One calls dark current
- the spontaneous formation of free charge carriers through heat in a light-sensitive semiconductor , for example a CCD image sensor, a photodiode , a photomultiplier or a photoresistor
- the release of electrons from the photocathode of a photomultiplier or a photocell due to the movement of heat in the material.
Because of the third law of thermodynamics , the atoms or molecules that make up a photosensitive detector move . Inelastic collisions can trigger charge carriers in the detector, even if it is not exposed. This thermally caused conductivity in components that use the internal photoelectric effect or thermally emitted electrons in photocathodes ( external photoelectric effect ) generate the dark current.
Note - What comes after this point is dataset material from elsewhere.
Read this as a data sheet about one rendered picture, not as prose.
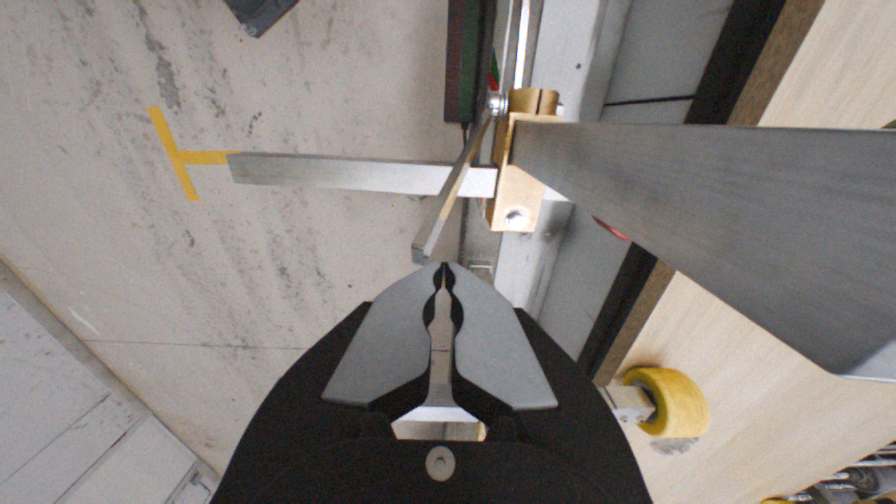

Systematic noise on digital images caused by the dark current can in part be removed later by image processing on the computer or already in the camera. The dark current itself also varies (apart from external factors such as chip temperature etc.) due to the Poisson statistics. This actual noise cannot be removed in this way, but is e.g. B. with CCDs in general very low compared to the noise of the actual signal.
In sensory physiology , the dark current describes the flow of sodium ions in the dark. In the dark, when the sensory cell is at rest, the Na channels in the membrane of the visual cell are open. The dark current depolarizes the membrane potential to about −30 mV to −40 mV.